Work required –
Only the lines from the top of the listing below to the line that has "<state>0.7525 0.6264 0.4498" should be echoed, with both ends kept and pictures left out.

──────────

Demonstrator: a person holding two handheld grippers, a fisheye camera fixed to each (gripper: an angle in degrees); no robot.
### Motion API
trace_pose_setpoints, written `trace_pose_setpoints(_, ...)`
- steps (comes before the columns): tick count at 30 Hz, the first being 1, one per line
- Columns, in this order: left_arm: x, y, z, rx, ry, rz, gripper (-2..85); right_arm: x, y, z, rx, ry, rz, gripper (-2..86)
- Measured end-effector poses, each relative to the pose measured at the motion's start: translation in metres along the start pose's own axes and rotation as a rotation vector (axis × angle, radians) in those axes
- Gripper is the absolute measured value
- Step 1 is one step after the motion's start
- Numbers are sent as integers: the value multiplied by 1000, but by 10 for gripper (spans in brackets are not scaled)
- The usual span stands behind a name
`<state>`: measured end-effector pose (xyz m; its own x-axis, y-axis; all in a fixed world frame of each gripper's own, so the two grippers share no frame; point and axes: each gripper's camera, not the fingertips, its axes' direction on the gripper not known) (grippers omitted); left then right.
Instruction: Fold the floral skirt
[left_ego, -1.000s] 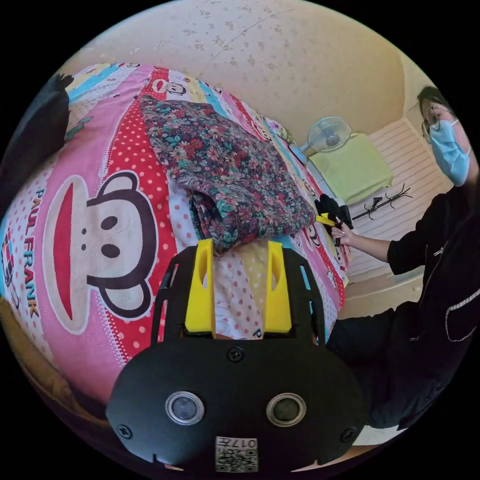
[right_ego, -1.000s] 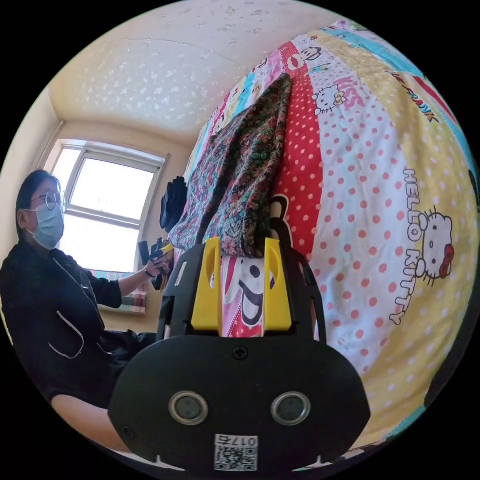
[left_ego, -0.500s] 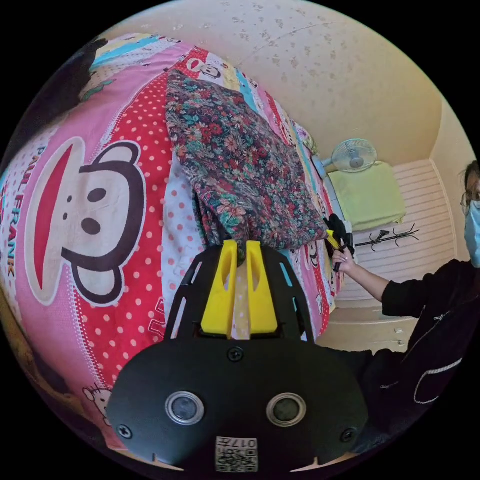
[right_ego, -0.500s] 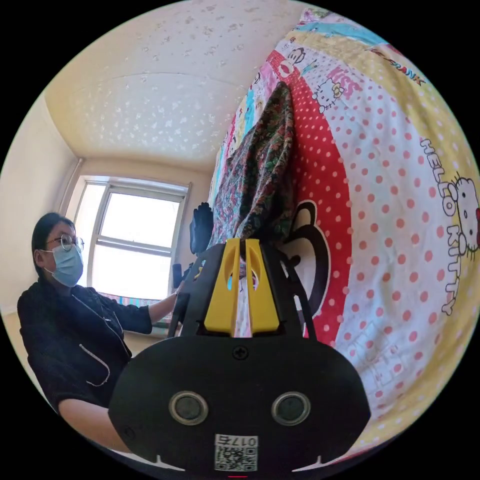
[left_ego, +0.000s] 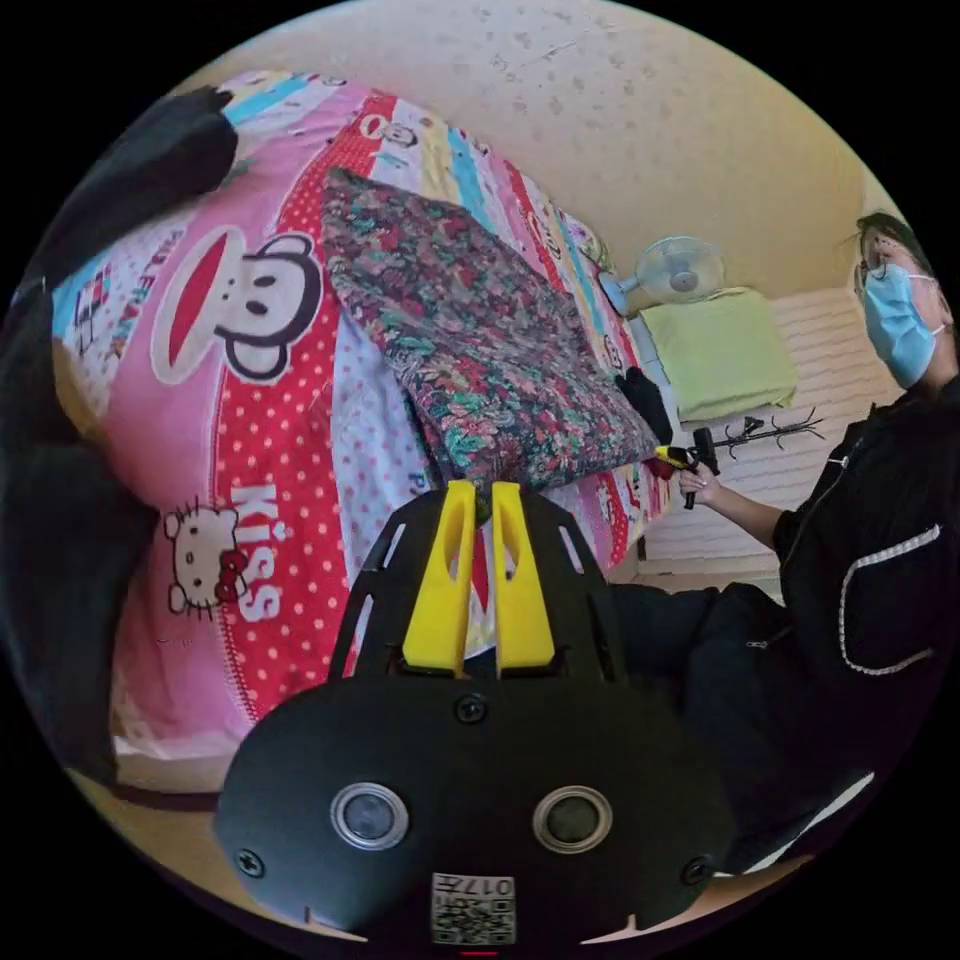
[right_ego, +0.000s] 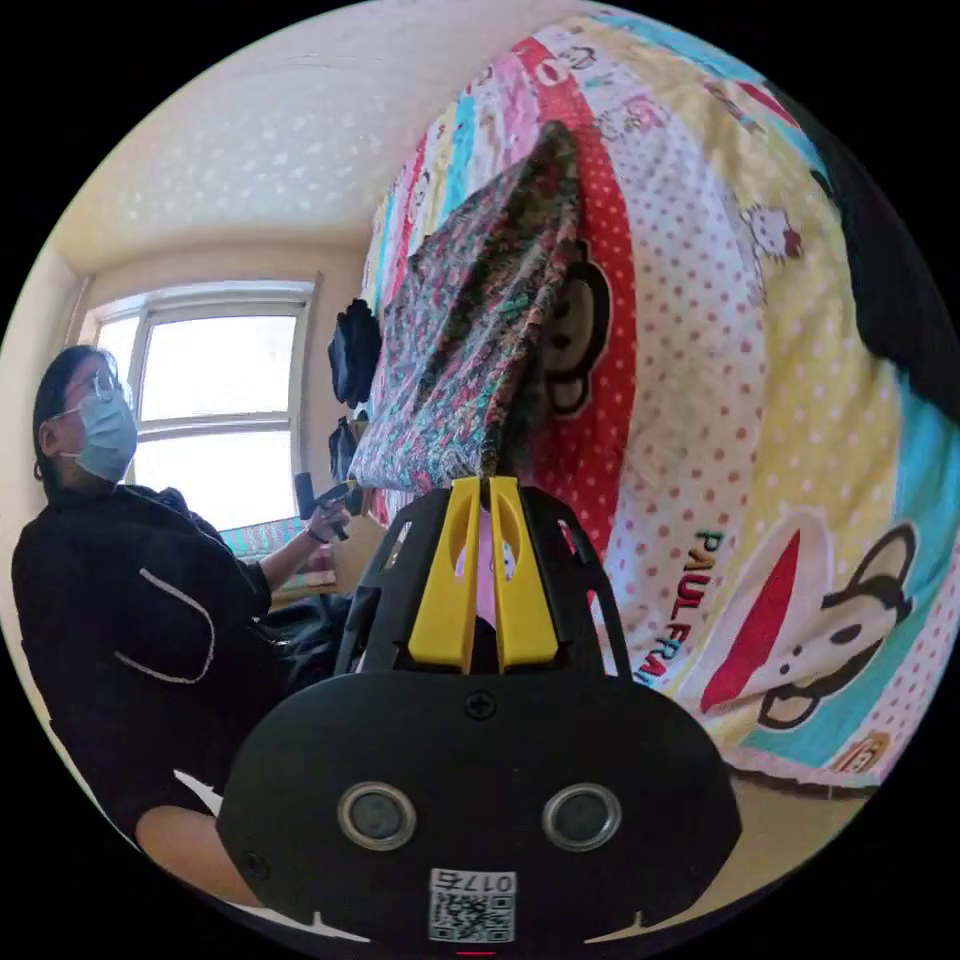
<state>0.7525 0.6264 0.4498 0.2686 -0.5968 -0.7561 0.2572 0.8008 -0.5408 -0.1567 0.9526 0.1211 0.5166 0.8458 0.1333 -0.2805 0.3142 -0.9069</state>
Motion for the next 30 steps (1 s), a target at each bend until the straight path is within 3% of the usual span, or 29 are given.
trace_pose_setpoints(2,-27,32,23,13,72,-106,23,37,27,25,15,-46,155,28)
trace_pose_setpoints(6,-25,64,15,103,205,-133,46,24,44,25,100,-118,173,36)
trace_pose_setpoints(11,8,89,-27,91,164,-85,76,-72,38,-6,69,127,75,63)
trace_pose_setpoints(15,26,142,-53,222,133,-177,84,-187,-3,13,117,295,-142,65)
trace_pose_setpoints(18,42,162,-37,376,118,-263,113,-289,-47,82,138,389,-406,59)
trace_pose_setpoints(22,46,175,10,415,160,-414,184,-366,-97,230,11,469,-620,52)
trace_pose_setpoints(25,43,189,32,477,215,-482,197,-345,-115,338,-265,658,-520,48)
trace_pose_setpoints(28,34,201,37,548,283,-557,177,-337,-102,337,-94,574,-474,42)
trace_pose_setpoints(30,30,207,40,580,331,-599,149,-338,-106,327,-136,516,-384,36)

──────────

Exercise output –
Demonstrator: a person holding two handheld grippers, a fisheye camera fixed to each (gripper: an angle in degrees); no robot.
### Motion API
trace_pose_setpoints, written `trace_pose_setpoints(_, ...)`
- steps (comes before the columns): tick count at 30 Hz, the first being 1, one per line
- Columns, in this order: left_arm: x, y, z, rx, ry, rz, gripper (-2..85); right_arm: x, y, z, rx, ry, rz, gripper (-2..86)
- Measured end-effector poses, each relative to the pose measured at the motion's start: translation in metres along the start pose's own axes and rotation as a rotation vector (axis × angle, radians) in those axes
- Gripper is the absolute measured value
- Step 1 is one step after the motion's start
- Numbers are sent as integers: the value multiplied by 1000, but by 10 for gripper (spans in brackets are not scaled)
- The usual span stands behind a name
`<state>`: measured end-effector pose (xyz m; its own x-axis, y-axis; all in a fixed world frame of each gripper's own, so the two grippers share no frame; point and axes: each gripper's camera, not the fingertips, its axes' direction on the gripper not known) (grippers omitted); left then right.
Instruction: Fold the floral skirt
[left_ego, -1.000s] 
[right_ego, -1.000s] 
[left_ego, -0.500s] 
[right_ego, -0.500s] 
[left_ego, +0.000s] 
[right_ego, +0.000s] 
<state>0.7525 0.6264 0.4498 0.2686 -0.5968 -0.7561 0.2572 0.8008 -0.5408 -0.1567 0.9526 0.1211 0.5166 0.8458 0.1333 -0.2805 0.3142 -0.9069</state>

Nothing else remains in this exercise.